Only a number is expected in reply: the count of lines below where the word "right" occurs.

* _Task input_:

========================

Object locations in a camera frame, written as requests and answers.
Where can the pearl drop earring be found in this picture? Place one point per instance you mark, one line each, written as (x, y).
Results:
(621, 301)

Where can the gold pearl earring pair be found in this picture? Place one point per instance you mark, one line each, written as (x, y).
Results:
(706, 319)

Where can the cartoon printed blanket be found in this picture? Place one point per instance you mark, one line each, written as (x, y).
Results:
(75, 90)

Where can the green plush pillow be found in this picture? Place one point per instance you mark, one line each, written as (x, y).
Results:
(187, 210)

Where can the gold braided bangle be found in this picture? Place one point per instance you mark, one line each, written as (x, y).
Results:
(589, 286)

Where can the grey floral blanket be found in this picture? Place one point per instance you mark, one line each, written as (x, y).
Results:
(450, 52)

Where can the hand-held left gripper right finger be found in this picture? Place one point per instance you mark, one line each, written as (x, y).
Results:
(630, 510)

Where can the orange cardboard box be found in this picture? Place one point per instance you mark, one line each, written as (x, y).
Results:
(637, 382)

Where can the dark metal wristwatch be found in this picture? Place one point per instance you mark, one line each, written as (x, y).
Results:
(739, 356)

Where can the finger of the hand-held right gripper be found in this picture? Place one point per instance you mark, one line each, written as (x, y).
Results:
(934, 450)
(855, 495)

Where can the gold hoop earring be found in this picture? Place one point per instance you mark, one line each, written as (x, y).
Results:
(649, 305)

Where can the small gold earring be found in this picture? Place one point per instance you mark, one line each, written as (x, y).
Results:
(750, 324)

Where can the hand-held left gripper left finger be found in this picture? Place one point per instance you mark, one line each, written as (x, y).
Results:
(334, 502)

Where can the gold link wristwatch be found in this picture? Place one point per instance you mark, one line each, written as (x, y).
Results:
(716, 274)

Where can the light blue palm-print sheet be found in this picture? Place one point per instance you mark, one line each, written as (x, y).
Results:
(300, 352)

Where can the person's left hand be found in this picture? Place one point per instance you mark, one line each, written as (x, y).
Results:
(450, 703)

========================

* _Finished exercise_:
2